Caribbean countries added to the CDC’s and the U.S. State Department’s Level 4 advisory on Sept. 21 include Antigua and Barbuda as well as Bermuda, due to the rise in Covid cases on those islands.
The Level 4 “very high” classification is the most severe travel warning that the U.S. currently hands to countries. The CDC advisory warns that people should avoid traveling to locations with a Level 4 classification and, if they must travel, they should be fully vaccinated.
The advisory updates do not offer any legally binding way to prevent travelers from heading to a destination.

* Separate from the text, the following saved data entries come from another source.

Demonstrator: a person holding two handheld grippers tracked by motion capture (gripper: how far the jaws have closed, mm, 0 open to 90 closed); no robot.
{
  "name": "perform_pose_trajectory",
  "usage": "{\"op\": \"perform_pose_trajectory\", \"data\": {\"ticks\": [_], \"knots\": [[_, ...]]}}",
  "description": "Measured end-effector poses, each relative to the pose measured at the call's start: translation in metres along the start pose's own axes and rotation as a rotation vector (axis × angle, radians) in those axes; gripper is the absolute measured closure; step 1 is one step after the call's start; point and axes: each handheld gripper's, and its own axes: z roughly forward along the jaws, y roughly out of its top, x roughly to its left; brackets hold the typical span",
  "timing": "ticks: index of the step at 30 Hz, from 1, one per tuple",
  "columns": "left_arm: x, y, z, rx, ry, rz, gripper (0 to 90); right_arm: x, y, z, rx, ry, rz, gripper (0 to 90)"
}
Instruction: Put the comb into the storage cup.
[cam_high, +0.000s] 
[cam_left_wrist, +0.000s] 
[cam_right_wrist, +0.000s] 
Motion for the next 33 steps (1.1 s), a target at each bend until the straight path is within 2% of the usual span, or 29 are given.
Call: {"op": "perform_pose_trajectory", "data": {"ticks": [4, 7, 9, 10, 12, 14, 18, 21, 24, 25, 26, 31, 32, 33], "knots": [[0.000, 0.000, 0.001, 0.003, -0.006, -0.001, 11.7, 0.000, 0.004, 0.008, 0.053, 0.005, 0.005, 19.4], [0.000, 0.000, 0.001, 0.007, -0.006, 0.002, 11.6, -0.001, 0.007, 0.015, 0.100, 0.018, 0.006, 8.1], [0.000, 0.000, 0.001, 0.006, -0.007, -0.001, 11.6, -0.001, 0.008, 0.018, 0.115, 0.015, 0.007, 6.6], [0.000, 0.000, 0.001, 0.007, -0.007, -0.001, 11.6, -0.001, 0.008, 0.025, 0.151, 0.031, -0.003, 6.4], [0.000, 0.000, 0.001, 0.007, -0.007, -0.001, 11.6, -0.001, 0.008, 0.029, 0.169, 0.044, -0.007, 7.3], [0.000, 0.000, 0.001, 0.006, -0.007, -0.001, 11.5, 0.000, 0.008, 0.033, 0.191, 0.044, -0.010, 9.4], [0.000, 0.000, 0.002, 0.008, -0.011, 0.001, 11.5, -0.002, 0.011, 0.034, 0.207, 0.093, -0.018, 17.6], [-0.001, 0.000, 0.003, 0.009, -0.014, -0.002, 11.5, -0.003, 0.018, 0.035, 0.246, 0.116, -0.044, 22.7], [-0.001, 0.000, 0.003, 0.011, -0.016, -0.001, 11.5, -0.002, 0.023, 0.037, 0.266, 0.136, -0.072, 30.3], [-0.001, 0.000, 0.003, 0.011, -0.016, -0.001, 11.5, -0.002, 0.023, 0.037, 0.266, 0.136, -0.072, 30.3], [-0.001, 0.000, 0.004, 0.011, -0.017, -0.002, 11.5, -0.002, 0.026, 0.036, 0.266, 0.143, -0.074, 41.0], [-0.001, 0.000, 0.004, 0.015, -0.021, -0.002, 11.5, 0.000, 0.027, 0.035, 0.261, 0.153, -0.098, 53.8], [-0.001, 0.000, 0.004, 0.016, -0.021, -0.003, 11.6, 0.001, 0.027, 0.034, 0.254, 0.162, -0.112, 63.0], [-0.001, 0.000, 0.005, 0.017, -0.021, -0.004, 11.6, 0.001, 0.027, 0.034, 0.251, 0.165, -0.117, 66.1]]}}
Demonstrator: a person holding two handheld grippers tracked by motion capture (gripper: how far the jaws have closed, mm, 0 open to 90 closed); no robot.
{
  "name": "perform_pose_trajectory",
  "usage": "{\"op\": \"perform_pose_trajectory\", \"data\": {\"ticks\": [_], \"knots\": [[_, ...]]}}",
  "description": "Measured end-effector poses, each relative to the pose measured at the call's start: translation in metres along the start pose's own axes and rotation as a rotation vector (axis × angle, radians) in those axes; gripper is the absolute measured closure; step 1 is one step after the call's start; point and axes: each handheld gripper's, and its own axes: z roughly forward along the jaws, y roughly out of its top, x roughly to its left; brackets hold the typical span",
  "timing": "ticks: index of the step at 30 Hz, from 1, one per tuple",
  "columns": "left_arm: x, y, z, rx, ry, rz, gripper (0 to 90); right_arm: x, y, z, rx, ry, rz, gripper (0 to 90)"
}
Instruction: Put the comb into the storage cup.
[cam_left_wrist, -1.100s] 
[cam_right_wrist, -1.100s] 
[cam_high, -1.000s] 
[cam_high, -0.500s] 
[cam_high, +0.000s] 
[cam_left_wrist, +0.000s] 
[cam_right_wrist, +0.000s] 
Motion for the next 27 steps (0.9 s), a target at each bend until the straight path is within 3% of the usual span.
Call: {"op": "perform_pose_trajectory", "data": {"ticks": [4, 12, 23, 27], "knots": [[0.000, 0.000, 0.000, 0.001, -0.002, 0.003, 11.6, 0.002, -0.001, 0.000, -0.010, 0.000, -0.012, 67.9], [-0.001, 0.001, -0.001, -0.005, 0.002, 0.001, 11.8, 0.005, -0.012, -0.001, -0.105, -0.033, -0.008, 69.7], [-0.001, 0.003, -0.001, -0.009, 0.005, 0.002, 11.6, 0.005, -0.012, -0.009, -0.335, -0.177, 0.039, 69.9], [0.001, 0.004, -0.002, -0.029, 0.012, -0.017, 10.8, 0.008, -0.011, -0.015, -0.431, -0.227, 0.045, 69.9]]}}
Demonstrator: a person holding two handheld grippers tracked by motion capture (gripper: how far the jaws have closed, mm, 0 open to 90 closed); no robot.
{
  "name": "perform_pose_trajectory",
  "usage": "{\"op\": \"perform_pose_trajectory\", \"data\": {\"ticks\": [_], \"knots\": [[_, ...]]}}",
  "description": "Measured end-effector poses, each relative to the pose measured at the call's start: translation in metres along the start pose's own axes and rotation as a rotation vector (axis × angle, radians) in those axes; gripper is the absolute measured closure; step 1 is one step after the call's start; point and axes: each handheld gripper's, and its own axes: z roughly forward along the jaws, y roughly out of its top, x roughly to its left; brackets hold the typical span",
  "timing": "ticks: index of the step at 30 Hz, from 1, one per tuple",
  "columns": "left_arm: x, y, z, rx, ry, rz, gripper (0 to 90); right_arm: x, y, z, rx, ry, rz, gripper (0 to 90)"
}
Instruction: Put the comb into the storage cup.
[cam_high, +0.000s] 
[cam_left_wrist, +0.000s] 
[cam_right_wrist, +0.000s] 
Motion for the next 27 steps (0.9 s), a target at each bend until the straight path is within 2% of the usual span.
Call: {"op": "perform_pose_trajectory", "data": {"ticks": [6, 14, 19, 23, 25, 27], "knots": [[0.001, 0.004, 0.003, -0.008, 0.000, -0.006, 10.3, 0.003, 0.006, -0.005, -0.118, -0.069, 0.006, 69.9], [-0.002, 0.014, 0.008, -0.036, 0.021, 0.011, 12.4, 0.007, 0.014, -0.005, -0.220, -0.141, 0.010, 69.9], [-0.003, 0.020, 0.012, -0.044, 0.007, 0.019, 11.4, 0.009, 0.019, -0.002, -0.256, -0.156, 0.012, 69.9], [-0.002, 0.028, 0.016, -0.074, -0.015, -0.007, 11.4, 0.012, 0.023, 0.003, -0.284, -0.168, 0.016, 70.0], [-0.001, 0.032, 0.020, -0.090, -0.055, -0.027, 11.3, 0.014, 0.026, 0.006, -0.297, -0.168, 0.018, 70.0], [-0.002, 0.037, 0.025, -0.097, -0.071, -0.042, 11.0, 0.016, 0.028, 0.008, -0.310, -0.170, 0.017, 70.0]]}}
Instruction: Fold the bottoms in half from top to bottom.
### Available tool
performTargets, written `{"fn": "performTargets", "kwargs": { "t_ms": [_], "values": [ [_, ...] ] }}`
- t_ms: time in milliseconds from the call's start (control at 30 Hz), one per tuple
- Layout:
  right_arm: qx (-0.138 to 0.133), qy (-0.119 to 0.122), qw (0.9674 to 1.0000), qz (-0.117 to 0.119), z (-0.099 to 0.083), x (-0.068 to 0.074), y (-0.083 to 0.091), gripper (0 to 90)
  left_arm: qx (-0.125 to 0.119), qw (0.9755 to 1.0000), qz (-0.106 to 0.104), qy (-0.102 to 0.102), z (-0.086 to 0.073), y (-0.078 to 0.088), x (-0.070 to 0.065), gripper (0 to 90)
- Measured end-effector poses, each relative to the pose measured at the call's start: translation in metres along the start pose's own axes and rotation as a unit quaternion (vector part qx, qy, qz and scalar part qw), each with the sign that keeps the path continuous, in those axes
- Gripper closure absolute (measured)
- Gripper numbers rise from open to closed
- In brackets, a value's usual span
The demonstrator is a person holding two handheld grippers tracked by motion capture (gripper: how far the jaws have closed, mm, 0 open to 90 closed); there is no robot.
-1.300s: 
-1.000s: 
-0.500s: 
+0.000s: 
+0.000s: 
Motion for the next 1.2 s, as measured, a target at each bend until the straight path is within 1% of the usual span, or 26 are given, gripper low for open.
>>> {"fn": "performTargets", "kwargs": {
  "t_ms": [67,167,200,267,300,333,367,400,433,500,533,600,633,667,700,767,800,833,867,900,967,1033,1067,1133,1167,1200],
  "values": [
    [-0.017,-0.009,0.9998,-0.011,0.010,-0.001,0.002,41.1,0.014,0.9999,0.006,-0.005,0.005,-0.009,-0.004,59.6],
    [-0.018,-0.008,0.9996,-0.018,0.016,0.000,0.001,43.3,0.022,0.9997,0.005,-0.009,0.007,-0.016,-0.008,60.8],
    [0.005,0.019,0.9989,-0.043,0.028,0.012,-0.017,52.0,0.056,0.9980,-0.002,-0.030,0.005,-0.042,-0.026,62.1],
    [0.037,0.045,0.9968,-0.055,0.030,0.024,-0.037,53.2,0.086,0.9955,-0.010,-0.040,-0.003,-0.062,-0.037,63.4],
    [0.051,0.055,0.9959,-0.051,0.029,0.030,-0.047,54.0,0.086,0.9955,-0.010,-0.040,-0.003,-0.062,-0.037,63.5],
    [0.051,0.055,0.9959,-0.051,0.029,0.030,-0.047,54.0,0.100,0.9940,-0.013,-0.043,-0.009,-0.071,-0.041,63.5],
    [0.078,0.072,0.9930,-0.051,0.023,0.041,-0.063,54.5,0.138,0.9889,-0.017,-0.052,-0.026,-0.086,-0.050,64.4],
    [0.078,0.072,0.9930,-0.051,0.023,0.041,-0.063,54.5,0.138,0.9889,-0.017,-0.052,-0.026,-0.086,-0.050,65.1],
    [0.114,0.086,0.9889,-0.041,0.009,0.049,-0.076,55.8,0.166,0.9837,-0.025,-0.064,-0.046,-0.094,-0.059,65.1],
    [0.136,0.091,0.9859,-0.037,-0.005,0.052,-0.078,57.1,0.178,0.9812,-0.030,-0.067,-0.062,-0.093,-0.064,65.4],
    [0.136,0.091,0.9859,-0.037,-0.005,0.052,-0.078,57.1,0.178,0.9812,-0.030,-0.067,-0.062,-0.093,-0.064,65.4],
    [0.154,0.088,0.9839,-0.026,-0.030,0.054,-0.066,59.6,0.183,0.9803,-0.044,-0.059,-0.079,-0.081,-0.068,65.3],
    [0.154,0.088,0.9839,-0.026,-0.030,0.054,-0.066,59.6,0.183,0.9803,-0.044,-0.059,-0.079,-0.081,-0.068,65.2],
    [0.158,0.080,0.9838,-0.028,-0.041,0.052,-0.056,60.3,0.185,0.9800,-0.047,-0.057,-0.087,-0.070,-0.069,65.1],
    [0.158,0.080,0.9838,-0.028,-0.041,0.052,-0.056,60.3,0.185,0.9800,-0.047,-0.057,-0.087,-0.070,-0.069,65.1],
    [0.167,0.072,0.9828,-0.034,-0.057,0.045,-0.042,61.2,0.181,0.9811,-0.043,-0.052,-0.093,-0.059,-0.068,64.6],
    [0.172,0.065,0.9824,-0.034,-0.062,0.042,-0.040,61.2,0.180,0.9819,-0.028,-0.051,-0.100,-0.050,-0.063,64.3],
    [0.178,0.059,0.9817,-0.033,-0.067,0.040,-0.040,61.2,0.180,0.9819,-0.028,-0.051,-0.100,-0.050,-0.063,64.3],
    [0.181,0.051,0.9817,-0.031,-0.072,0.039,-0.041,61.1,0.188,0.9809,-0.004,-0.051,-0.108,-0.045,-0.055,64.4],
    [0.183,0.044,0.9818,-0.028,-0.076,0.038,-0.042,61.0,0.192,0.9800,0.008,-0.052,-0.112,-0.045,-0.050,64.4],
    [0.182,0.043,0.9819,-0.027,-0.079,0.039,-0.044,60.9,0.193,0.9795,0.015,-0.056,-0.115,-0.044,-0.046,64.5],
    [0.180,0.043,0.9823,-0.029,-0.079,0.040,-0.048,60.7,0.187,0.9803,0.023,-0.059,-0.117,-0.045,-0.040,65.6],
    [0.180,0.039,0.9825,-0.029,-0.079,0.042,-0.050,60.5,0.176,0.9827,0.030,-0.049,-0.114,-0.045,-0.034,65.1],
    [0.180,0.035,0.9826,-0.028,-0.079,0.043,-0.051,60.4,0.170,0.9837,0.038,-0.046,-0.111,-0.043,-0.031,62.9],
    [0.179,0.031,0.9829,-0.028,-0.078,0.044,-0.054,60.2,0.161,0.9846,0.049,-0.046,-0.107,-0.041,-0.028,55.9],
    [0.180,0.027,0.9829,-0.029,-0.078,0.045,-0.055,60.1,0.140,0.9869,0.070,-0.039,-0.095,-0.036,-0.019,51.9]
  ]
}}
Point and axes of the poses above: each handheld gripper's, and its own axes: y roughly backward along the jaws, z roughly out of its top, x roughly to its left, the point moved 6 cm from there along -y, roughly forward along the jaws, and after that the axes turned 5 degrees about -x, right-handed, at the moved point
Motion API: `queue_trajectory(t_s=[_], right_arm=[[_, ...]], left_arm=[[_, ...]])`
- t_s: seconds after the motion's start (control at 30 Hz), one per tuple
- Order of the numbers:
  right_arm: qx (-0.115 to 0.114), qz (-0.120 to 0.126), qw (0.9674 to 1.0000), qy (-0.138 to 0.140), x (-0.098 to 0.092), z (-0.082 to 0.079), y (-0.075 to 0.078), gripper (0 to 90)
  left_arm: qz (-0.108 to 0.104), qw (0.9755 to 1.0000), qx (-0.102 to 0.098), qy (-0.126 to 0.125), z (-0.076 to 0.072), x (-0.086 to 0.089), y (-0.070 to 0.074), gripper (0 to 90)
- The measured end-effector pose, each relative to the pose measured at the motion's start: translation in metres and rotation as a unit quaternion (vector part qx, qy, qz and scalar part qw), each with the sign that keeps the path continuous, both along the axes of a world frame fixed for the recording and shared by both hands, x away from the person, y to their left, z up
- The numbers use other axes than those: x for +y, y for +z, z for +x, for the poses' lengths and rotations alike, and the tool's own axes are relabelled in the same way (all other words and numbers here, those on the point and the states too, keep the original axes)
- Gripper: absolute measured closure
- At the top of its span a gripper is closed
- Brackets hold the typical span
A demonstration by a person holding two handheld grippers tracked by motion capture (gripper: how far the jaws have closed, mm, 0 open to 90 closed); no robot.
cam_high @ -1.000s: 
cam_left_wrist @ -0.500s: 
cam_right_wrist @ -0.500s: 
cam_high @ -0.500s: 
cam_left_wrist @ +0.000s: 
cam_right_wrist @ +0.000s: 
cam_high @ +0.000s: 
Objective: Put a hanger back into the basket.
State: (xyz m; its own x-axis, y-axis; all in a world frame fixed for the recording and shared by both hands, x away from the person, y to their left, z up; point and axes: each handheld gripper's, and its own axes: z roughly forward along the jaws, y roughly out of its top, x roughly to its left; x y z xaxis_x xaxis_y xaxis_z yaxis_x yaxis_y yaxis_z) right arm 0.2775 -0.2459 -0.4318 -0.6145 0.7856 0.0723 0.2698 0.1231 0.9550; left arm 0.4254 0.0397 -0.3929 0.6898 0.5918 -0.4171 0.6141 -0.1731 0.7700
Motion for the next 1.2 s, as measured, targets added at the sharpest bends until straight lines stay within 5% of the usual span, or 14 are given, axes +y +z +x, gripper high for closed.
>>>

The CDC assesses Covid-19 risk based on each destination’s new cases and new-case trajectory. The level is raised if a destination reports more than 500 new cases per 100,000 people over the past 28 days or more than 500 cases if the population is smaller than 100,000.
Close to 90 destinations are now listed at the Level 4 highest risk category, among them Caribbean islands Grenada, St. Kitts and Nevis, Jamaica, Puerto Rico, St. Lucia, Haiti, St. Maarten, the Bahamas, Dominica, Aruba, Curacao, Guadeloupe, Martinique, St. Barts, St. Martin, the U.S. Virgin Islands, Cuba and the British Virgin Islands.
Bonaire is the newest addition to the Level 3 “high” category, joining Anguilla, the Turks and Caicos, Trinidad and Tobago, Barbados and St. Vincent and the Grenadines. The category means that between 100 and 500 cases have been reported in the past 28 days.
The Dominican Republic is the only Caribbean country on the Level 2 “moderate” list while Montserrat, Saba and Statia are classified as Level 1 “low” risk.